◆ TASK REQUIREMENTS
Every line from the first in the listing below to the line containing "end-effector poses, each" is to be repeated exactly, and no line past it.

◆ PROVIDED RECORDS

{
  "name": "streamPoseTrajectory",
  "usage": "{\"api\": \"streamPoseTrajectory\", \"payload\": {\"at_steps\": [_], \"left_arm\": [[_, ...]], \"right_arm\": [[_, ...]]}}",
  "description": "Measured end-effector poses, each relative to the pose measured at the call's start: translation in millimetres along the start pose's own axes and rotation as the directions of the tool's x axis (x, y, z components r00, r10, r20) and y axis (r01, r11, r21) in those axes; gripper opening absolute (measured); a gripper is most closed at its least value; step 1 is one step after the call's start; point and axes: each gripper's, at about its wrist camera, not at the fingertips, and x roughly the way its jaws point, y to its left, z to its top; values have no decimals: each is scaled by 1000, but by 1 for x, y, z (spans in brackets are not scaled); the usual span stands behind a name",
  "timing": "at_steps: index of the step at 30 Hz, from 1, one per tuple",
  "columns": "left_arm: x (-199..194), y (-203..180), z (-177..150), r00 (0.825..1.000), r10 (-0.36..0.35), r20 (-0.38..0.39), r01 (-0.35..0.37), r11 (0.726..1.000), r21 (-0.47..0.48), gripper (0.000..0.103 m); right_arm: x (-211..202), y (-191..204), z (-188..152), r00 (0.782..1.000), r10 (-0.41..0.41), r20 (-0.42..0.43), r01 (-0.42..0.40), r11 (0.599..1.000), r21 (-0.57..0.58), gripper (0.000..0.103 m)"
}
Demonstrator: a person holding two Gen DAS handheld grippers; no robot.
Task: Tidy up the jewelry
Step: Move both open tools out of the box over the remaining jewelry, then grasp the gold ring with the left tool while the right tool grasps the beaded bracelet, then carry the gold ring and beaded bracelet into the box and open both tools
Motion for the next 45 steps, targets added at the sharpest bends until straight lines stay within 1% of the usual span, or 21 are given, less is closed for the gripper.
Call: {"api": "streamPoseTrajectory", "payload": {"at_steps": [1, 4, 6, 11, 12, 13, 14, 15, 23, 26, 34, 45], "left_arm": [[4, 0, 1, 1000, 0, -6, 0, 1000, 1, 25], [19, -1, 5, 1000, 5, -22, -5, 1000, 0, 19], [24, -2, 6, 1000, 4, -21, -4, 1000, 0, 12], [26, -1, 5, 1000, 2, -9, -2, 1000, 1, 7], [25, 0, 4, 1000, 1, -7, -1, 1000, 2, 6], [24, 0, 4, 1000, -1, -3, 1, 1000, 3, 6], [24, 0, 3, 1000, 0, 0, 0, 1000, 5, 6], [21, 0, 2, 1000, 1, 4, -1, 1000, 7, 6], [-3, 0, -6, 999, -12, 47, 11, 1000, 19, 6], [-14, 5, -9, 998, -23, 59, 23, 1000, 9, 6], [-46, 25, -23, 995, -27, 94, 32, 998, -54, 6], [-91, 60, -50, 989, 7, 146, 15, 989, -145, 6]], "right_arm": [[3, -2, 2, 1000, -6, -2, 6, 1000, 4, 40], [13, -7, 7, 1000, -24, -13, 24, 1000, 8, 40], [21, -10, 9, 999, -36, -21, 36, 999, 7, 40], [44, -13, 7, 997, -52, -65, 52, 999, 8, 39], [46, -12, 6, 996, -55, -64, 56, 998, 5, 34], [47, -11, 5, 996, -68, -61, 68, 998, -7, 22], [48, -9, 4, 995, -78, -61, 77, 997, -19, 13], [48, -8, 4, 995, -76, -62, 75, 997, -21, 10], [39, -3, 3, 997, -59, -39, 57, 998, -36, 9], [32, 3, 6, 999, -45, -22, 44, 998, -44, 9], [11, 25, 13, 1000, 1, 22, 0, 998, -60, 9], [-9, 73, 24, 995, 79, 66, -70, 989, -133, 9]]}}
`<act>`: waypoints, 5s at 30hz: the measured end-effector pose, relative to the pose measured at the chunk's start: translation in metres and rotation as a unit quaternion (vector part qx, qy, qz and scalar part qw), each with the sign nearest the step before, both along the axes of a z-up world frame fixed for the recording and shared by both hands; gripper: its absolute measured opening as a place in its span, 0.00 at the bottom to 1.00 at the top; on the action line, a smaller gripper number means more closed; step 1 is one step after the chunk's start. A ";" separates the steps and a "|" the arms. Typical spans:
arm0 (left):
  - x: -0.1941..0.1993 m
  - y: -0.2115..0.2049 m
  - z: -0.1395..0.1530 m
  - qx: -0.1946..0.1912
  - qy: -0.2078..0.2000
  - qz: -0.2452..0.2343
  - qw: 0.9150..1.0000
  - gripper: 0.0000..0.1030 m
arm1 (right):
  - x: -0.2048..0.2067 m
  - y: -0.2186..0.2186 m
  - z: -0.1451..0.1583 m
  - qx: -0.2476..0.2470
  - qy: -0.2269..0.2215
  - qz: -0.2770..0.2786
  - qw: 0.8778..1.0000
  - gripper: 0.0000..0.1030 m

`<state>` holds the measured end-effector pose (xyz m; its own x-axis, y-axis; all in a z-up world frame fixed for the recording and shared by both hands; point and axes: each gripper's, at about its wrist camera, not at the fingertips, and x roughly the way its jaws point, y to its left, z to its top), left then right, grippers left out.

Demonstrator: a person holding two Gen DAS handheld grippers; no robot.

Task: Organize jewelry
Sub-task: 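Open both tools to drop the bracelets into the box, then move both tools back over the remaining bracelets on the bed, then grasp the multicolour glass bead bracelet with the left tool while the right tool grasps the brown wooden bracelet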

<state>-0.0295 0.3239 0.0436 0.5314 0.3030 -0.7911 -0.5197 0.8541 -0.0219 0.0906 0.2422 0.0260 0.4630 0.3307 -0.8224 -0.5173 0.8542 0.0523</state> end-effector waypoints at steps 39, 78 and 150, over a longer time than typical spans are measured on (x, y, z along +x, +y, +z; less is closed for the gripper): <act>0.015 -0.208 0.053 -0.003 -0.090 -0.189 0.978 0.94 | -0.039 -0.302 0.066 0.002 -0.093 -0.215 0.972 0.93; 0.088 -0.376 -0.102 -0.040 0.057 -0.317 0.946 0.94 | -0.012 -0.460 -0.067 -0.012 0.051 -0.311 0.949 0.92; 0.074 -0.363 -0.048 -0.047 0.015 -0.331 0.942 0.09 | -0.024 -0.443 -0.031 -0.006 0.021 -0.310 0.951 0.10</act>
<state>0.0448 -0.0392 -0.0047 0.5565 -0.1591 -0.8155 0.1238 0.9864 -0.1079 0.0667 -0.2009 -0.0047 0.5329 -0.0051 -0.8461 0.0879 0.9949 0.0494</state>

◆ RESPONSE BELOW
{
  "name": "streamPoseTrajectory",
  "usage": "{\"api\": \"streamPoseTrajectory\", \"payload\": {\"at_steps\": [_], \"left_arm\": [[_, ...]], \"right_arm\": [[_, ...]]}}",
  "description": "Measured end-effector poses, each relative to the pose measured at the call's start: translation in millimetres along the start pose's own axes and rotation as the directions of the tool's x axis (x, y, z components r00, r10, r20) and y axis (r01, r11, r21) in those axes; gripper opening absolute (measured); a gripper is most closed at its least value; step 1 is one step after the call's start; point and axes: each gripper's, at about its wrist camera, not at the fingertips, and x roughly the way its jaws point, y to its left, z to its top; values have no decimals: each is scaled by 1000, but by 1 for x, y, z (spans in brackets are not scaled); the usual span stands behind a name",

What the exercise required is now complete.